Insider trading is when a person makes decisions involving equity trading based on knowledge of non-public or “inside” information. Insider trading is considered a crime because not everyone has access to this information and the actions of that one person could not only affect the stock but also provides the person who took the action based on the nonpublic information to be able to benefit vastly. To put in plain language, they have been given the opportunity to be unfair in the marketplace of equity trading.

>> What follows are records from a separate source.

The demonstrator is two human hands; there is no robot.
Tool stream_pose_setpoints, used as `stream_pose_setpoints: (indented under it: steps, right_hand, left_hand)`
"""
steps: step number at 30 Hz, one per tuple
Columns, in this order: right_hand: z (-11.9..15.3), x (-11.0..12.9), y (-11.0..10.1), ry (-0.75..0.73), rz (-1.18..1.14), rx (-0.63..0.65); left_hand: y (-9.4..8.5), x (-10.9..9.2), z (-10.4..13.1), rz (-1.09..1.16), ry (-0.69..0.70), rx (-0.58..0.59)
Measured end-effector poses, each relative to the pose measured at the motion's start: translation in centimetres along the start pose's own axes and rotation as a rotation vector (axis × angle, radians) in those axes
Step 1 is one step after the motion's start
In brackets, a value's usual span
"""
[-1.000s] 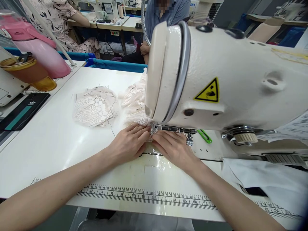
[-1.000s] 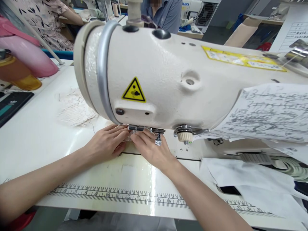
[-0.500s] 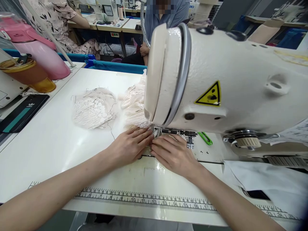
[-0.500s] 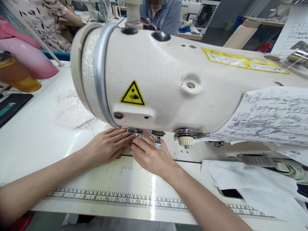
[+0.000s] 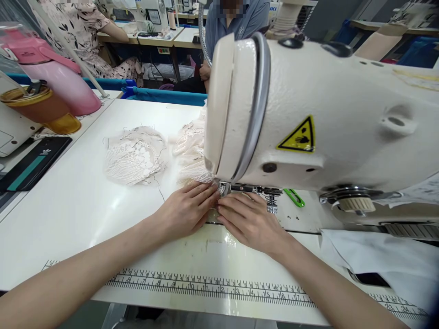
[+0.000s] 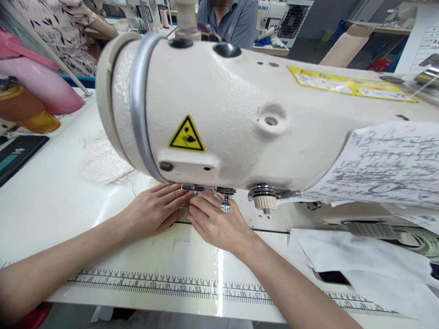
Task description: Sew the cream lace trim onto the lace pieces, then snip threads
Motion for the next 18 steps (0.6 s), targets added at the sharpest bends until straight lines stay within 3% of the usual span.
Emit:
stream_pose_setpoints:
  steps: [18]
  right_hand:
    - [0.7,-1.2,-0.3,0.002,0.016,-0.058]
  left_hand:
    - [-0.1,-0.3,-0.2,0.051,-0.07,-0.037]
Point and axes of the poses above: each hand's wrist, its own z-axis away from the middle knuckle, its own y-axis out of the palm, x = y × z, the point moved 8 cm from there along -z, towards the middle knuckle, and after that the axes turned 10 degrees about z, right-handed, at the moved point
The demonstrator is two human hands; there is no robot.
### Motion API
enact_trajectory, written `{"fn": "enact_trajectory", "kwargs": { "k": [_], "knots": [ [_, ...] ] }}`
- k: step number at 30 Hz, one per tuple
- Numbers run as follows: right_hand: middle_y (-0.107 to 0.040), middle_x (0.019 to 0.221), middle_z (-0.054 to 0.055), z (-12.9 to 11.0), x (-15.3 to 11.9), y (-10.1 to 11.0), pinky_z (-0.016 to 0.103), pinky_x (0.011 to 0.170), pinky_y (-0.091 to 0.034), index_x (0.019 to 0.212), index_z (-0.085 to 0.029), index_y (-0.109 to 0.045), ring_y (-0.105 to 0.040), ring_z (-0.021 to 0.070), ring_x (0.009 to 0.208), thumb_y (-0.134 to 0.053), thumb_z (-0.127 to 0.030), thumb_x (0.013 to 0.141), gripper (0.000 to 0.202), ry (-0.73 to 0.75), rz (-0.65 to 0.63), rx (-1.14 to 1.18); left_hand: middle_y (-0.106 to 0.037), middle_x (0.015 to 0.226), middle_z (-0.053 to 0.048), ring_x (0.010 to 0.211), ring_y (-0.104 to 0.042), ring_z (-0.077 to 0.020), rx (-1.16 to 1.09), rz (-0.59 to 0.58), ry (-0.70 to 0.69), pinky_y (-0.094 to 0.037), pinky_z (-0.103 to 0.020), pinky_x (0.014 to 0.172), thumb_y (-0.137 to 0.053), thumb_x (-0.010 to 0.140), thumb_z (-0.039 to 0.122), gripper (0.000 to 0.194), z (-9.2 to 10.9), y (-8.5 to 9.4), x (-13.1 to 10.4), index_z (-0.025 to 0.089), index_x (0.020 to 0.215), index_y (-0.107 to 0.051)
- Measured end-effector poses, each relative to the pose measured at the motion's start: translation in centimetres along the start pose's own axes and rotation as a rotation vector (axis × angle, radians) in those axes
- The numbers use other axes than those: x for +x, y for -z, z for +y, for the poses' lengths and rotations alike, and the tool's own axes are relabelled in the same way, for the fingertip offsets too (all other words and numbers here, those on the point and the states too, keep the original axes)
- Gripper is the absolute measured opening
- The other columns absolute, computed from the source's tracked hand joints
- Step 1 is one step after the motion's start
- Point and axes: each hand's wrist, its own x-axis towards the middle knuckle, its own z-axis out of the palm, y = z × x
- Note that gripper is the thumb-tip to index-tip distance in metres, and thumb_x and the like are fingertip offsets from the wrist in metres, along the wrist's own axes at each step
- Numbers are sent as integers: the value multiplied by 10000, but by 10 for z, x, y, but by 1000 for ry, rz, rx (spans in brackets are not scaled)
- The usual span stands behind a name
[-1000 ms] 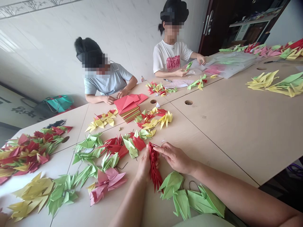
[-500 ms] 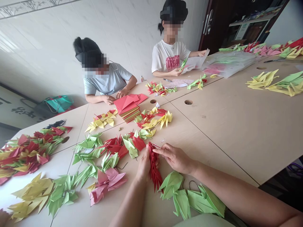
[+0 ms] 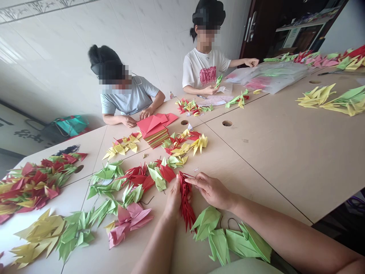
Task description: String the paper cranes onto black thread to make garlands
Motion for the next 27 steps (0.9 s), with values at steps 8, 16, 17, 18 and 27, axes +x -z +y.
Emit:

In today’s social and economic market, some people are pushing for the legalization of insider trading. In the article complied by Bandow, he included both sides of the argument of legalizing insider trading. However, he argued that with the changing times and difficulty to regulate, that insider trading should be legal. He also includes the point to which acting on information typically results in a purchase of stock that is already for sale and it the seller would have sold to whomever purchased the stock, sellers don’t get to screen buyers on the level of investment knowledge or other information they may have before selling to them (Bandow, 2011). Another point he makes is that people tend to analyze data differently so insider information could essentially lead investors to make different decisions from one another on the same set of information (Bandow, 2011). Proponents of legalizing insider trading are stating that with insider trading would come more efficient markets in which to trade (Carney, 2017). In addition to that idea, they also conclude that there is likely insider trading going on that is not being prosecuted because it is very difficult to monitor(Bandow, 2011). Those that are still siding to keep insider trading illegal are noting what is does to the individual investors. On one hand, certain people may have an unfair advantage over another when they have insider information that they can trade on. On the other hand, the confidence and willingness to participate in the market without access to insider information could put a person at a detriment in the marketplace and make investing more risky than before(Carney, 2017).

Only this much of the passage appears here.